Sunday, September 11, 2016

INDIGNATION

INDIGNATION

          Although he has officially retired from writing—and who could blame him, it’s a tough racket, after all, and he’s had a good run—Philip Roth can still enjoy the lucrative benefits of film adaptation.  The latest Roth novel to make it to the screen, Indignation, actually seems a rather odd choice.  (Frankly, though I consider myself well-read and have read most of Roth’s novels, I have never even heard of this one.)  The new movie uses some material familiar to any reader of his works—Jewish American domestic life, anti-Semitism, the difficulty of assimilation , sexual initiation, and in this case, the fish-out-of-water situation of a Jewish student from New Jersey attending a deeply Protestant college in Ohio.

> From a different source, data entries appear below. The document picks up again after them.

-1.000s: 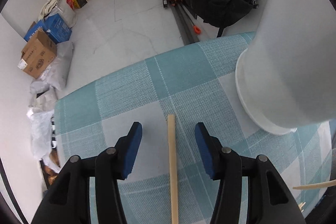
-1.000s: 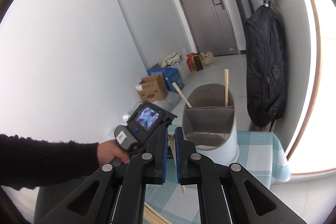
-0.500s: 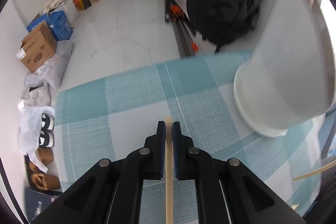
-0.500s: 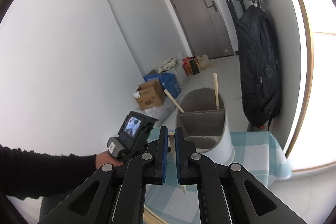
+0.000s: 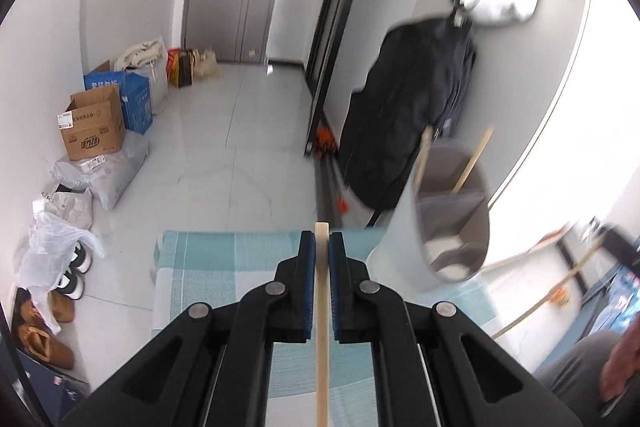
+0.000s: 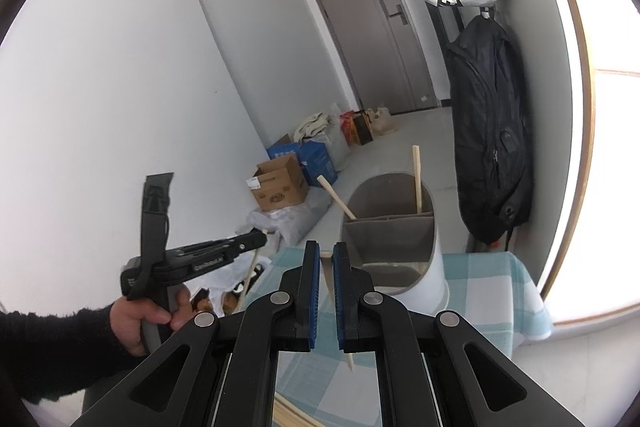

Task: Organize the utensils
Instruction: 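Carry both held sticks upright toward the white holder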

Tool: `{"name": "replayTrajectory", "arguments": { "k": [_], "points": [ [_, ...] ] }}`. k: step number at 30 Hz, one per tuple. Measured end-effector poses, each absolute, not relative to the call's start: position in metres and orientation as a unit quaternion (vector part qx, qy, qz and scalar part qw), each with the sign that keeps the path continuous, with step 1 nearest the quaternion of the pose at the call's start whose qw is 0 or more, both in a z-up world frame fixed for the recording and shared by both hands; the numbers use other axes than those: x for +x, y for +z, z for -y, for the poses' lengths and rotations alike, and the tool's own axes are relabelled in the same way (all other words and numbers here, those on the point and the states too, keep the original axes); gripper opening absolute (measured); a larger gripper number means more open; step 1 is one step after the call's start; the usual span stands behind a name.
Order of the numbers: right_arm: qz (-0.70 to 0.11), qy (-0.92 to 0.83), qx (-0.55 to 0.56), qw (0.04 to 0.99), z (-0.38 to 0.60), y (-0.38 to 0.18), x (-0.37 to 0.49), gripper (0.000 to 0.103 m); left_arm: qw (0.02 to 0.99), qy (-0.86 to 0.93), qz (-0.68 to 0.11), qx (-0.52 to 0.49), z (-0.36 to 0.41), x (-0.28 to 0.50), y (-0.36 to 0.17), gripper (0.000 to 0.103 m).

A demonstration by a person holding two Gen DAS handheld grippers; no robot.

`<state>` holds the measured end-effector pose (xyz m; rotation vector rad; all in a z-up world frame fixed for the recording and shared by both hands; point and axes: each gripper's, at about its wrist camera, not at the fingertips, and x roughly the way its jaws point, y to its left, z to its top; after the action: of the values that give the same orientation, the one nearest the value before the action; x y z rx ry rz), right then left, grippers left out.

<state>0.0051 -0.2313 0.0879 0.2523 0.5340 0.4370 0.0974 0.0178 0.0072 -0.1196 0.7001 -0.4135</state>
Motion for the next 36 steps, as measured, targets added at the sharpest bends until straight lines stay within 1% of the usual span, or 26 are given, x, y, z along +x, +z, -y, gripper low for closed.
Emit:
{"name": "replayTrajectory", "arguments": {
  "k": [5,12,22,28,36],
  "points": [
    [-0.260,0.210,0.132,0.933,0.230,0.099,0.008,0.006,0.931,-0.213,-0.280,-0.101,-0.024,0.084,0.036,0.003],
    [-0.250,0.205,0.135,0.937,0.232,0.136,0.020,0.006,0.941,-0.231,-0.217,-0.116,-0.007,0.087,0.076,0.003],
    [-0.232,0.180,0.141,0.945,0.255,0.189,0.061,0.006,0.952,-0.243,-0.156,-0.103,0.039,0.134,0.137,0.003],
    [-0.220,0.173,0.138,0.950,0.264,0.209,0.095,0.006,0.959,-0.229,-0.137,-0.095,0.056,0.162,0.137,0.003],
    [-0.222,0.177,0.137,0.949,0.267,0.198,0.128,0.006,0.960,-0.226,-0.128,-0.105,0.059,0.185,0.101,0.003]
  ]
}}
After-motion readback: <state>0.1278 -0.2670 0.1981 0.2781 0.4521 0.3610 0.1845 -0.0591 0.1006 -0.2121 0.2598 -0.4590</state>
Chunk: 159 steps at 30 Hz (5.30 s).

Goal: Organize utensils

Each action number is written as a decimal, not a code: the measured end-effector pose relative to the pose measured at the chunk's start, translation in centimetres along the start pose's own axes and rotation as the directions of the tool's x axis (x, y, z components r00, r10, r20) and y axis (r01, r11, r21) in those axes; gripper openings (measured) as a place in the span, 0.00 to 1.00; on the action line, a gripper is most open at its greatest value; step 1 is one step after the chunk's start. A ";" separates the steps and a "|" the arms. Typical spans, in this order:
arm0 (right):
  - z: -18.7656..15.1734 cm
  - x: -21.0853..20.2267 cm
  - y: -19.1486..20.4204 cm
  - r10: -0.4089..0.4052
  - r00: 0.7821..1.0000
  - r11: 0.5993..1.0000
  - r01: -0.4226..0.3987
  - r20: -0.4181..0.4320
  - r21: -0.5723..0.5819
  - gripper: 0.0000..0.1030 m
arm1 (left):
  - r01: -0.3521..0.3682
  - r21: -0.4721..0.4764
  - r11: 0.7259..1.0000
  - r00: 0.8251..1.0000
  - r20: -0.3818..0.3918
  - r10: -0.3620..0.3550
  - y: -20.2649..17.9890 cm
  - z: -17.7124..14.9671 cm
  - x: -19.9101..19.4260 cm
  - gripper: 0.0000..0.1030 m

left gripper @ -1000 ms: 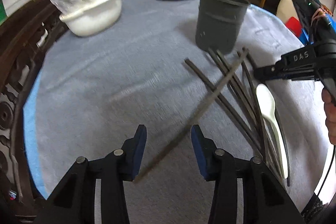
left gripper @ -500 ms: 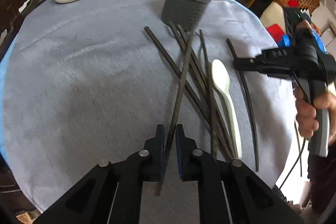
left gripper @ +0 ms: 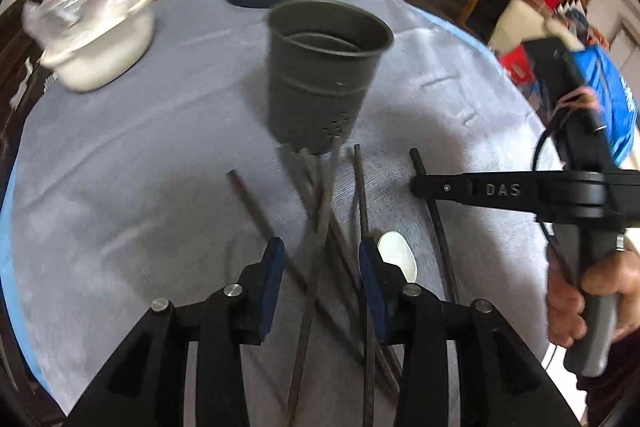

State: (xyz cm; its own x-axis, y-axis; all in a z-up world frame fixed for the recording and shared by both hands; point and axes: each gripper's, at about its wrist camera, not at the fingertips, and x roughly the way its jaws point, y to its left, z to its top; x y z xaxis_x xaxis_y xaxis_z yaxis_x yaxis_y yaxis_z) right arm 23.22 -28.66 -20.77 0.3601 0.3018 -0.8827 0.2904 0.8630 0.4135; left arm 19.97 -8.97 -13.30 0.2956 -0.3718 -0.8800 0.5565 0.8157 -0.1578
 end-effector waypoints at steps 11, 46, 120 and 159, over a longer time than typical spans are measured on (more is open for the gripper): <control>-1.0 -1.0 -0.4 0.051 0.998 0.998 -0.050 0.031 -0.037 0.07 | -0.017 0.029 0.999 0.999 -0.047 0.019 0.6 2.1 4.4 0.07; 3.0 -27.1 9.1 0.256 0.697 0.960 -0.104 0.670 -0.258 0.07 | -0.008 -0.104 0.995 0.797 0.600 0.069 0.1 12.7 -18.1 0.06; -7.3 -1.0 2.1 0.072 0.997 0.997 -0.071 0.040 -0.042 0.35 | -0.146 -0.281 0.949 0.956 0.208 0.209 3.3 -10.8 -7.1 0.51; -10.6 -19.1 4.2 0.269 0.856 0.951 -0.166 0.440 -0.259 0.56 | -0.175 -0.279 0.944 0.930 0.269 0.252 2.8 -12.9 -11.4 0.51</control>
State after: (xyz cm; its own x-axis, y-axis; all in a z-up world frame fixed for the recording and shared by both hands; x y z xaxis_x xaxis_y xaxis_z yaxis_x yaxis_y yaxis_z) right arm 8.20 -26.50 -4.56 0.7771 0.3124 -0.5463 -0.0134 0.8761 0.4819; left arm 8.12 3.29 -9.51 0.6239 -0.2596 -0.7372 0.2570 0.9589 -0.1202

          The student, Marcus Messner (Logan Lerman), the son of a kosher butcher, attends the wonderfully named Winesburg College in Ohio, where he encounters a number of new experiences, all of which turn out badly.  An excellent student and captain of his high school baseball team, Marcus wants only to study and learn, ambitions constantly thwarted by a series of personal and academic obstacles.   He resents the compulsory chapel attendance, the efforts of the Jewish fraternity to pledge him, and his two obnoxious roommates.  Although he captained his high school baseball team, he even refuses to try out for the Winesburgers. 

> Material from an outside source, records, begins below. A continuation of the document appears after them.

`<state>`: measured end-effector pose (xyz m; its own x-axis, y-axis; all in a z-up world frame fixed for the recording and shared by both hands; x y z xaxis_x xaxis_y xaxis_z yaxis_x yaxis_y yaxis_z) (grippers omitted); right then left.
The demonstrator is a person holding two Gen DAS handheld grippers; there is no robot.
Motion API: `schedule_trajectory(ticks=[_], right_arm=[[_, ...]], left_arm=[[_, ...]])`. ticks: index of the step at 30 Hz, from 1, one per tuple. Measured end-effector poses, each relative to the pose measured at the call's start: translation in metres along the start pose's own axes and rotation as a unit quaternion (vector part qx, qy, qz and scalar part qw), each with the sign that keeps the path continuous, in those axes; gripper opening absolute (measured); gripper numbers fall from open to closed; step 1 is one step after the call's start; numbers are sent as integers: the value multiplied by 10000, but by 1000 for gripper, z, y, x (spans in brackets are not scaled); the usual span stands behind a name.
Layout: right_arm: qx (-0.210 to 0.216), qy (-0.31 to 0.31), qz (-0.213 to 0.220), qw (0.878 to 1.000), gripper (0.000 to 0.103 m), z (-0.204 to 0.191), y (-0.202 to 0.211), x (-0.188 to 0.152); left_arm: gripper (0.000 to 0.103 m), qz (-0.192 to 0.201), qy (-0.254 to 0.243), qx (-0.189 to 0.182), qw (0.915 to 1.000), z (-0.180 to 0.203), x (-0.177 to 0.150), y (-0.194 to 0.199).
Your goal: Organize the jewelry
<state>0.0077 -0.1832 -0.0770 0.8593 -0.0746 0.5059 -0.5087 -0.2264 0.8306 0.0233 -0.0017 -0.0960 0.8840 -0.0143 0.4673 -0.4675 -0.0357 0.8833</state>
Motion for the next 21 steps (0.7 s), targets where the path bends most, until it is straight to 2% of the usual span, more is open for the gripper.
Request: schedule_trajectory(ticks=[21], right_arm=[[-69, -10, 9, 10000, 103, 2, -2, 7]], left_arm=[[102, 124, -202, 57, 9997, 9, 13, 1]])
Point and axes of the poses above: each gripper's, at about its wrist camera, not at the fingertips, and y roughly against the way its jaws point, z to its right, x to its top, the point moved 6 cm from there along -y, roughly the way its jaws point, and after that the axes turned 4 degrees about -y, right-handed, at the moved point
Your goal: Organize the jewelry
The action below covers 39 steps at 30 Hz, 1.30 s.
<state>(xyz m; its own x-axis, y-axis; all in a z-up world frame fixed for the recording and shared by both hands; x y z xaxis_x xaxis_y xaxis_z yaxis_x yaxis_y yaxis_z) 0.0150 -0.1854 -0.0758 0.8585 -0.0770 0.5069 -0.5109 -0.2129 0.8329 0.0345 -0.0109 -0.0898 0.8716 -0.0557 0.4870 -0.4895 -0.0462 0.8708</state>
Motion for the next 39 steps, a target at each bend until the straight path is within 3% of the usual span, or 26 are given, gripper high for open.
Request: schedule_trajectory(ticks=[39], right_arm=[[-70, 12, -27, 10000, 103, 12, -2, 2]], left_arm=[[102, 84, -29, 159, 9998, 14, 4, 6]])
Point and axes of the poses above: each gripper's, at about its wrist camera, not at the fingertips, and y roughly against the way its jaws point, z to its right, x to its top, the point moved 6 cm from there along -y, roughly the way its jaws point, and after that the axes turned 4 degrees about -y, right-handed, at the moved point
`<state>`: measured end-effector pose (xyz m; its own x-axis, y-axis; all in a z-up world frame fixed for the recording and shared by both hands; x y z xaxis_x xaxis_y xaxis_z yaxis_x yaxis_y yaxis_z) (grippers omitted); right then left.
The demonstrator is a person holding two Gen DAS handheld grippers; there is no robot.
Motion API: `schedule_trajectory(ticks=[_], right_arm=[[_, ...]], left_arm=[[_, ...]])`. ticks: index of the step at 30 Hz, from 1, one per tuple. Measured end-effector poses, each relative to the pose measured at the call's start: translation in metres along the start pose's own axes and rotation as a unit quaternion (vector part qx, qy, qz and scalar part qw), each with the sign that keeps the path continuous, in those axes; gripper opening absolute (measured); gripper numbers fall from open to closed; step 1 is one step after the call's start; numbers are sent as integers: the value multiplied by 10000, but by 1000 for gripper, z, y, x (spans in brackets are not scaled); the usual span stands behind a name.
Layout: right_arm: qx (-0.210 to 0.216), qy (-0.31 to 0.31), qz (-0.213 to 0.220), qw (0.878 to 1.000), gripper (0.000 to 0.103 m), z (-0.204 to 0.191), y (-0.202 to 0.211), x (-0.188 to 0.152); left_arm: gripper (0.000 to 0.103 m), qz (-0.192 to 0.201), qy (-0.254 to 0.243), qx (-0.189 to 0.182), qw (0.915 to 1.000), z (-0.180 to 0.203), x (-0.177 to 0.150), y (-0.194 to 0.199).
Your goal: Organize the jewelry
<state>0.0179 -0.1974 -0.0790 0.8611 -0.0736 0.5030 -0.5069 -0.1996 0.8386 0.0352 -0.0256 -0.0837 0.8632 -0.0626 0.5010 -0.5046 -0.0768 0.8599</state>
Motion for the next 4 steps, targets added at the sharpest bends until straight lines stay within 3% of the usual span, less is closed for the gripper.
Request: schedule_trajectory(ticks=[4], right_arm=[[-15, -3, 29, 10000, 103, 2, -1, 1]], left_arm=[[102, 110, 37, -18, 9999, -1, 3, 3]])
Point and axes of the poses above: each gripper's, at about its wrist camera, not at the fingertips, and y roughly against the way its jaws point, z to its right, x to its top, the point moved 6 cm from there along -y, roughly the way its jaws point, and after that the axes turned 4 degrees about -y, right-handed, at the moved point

          When Marcus meets a young woman named Olivia (Sarah Gadon), his troubles and confusions compound.  On their first date, she provides him with the sort of sexual thrill freshmen in the 1950s can only dream about, which causes him to react in some unpredictable ways, and leads to a series of other problems.  His innocence in a way obstructs his understanding of whatever relationship could develop, and he fails to comprehend Olivia’s own difficulties.
          The real meat of the picture, oddly, consists of a series of dialogues between Marcus and the dean of the college (Tracy Letts), a thoroughly obnoxious academic who attempts to discover and correct everything he finds wrong in Marcus’s attitude and behavior.  Dean Caudwell, a kind of compendium of every dean you or I ever encountered in college, constantly badgers Marcus, delving into his background, religious beliefs, dating habits, and even his quite understandable desire to move from his crowded three-student room to a single.  Their dialogues go on for far too long and grow increasingly disturbing, which may account for the film’s otherwise odd and dubious title.
          A picture that starts and ends strangely, Indignation for the most part concentrates on the perfectly interesting subject of its protagonist’s struggles with a new and different situation.  It begins to disintegrate in effect with Marcus’s puzzled reaction to Olivia, his talky meetings with Dean Caudwell, and an attack of appendicitis that brings his mother out to Winesburg; that visit leads to greater disillusionment for Marcus and further problems in his relationship with Olivia.  Ultimately, a movie that proceeds with a certain clarity, simplicity, and reason finally ends, almost shockingly, in madness, despair, and death.